GERMANY. It has been a year of struggling to balance the books in the German education system, particularly in the tertiary sector. One consequence of the shortage of cash is that university heads want students to start paying fees of DM1,000 (Pounds 450) a semester, beginning next year. They also hope the pay-as-you-use system will induce students to complete degrees quicker.
Opponents of the idea, however, point out that the University of Zurich has seen enrolments drop by 20 per cent since it introduced fees.
With a deficit of DM6 billion (Pounds 2.7 billion) predicted for next year’s tertiary budget, tensions are also rising over the large sums of money being sunk into east German universities - DM2.54 billion since 1990.
With student numbers in the East continuing to decline, due to a 50 per cent drop in the region’s birth rate over the past five years, universities in the western states are demanding a bigger share of the financial pie.

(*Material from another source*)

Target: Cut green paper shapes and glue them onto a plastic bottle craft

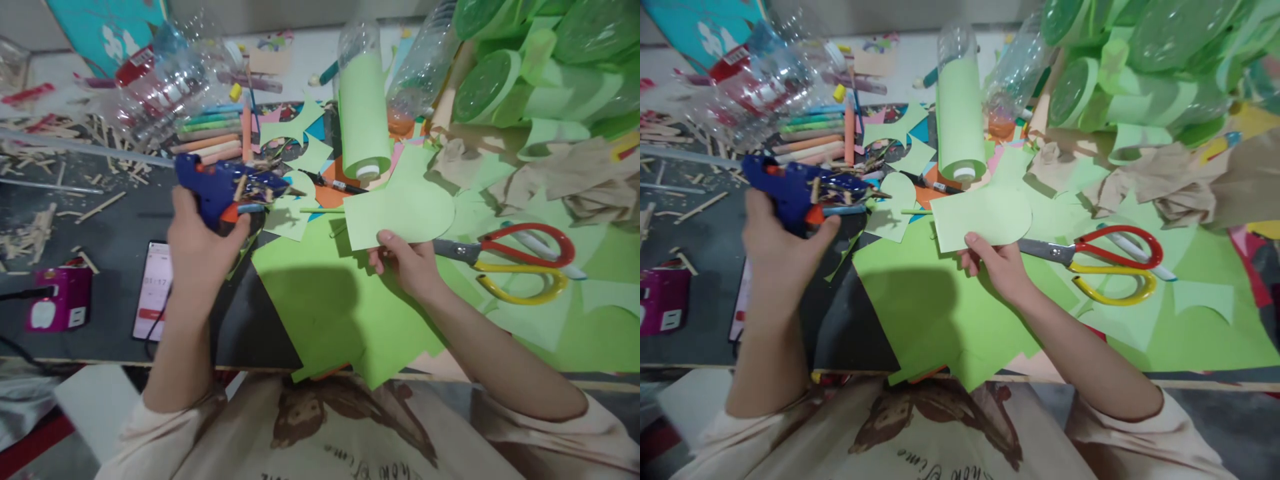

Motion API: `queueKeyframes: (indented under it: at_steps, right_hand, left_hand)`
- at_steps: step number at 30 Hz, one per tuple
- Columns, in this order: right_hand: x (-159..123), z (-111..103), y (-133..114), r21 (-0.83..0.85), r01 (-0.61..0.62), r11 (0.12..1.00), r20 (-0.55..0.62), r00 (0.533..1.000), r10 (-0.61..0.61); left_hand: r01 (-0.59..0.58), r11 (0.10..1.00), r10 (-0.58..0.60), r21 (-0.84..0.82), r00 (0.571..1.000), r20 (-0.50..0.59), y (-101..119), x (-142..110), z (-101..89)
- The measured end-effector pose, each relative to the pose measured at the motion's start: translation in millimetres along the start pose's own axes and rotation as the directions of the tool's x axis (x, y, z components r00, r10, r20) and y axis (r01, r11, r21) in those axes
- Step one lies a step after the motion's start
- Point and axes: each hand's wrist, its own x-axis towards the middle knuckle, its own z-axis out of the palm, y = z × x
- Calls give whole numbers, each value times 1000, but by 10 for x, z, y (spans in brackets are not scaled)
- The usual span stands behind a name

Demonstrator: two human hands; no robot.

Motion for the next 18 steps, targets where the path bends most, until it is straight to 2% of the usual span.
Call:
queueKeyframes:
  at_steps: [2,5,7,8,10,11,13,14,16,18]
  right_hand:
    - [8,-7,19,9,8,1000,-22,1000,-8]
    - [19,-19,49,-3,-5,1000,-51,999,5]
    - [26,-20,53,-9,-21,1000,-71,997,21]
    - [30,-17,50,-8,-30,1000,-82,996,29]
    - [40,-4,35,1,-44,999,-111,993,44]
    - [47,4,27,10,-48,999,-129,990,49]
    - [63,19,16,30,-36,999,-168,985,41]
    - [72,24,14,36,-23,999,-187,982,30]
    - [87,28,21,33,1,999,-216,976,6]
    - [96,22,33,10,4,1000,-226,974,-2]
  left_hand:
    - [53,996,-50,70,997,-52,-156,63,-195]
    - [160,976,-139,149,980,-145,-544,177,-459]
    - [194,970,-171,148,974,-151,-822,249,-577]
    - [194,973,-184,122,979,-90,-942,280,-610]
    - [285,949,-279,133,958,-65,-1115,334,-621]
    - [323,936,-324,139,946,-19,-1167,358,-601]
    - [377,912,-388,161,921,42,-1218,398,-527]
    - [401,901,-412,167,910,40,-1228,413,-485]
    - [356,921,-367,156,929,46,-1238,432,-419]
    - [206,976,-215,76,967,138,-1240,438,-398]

The fiercely Catholic state of Bavaria continues to resist, in the name of religious freedom, an order from Germany’s high court to scrap a law compelling every classroom to have a crucifix on the wall.

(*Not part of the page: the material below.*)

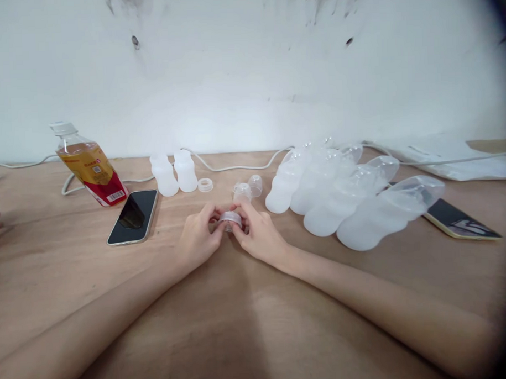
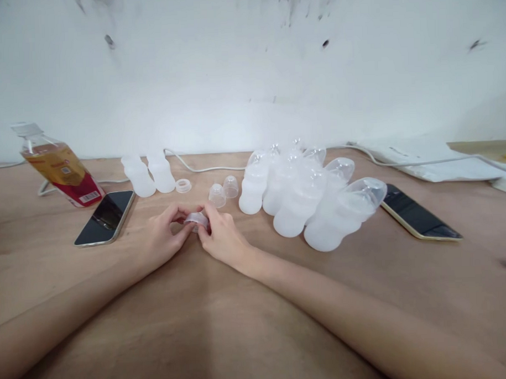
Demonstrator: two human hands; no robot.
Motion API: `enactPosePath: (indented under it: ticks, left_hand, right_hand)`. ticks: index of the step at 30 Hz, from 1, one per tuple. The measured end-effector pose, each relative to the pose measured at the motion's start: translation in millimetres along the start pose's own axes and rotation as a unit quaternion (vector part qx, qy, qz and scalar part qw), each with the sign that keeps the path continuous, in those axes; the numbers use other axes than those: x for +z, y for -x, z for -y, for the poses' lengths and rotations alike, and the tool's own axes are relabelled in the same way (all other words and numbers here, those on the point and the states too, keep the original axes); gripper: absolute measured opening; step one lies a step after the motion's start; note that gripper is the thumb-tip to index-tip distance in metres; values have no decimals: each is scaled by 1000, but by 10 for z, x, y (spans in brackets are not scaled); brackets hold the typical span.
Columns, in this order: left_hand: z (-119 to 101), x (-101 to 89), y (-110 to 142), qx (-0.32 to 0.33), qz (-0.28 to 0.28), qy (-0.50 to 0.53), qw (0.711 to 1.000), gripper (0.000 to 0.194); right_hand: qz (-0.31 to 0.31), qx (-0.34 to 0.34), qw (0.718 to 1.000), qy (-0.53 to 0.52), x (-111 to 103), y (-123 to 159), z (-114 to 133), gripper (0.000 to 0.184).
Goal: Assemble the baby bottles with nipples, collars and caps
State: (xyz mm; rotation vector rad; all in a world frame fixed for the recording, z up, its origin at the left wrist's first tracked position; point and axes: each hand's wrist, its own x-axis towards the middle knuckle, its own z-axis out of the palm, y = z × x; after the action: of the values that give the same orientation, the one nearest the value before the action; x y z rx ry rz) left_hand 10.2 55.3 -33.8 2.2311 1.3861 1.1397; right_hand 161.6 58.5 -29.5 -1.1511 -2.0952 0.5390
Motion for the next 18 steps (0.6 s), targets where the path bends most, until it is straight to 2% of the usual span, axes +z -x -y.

Thousands took to the streets in September to protest at the Constitutional Court’s decision, comparing it to Hitler’s ban on crucifixes during the Nazi years.
The Bavarian parliament is now examining a Bill which would allow schools to decide independently whether or not they hang crosses in the classroom.
The year has also seen the status of foreign languages boosted in Germany’s abitur, the equivalent of A-levels. In future, all students taking university entrance exams must have either German or a foreign language among their four compulsory subjects.
Chemists, doctors, physicists and biologists have expressed surprise and anger at the exclusion of the natural sciences from the list of core subjects.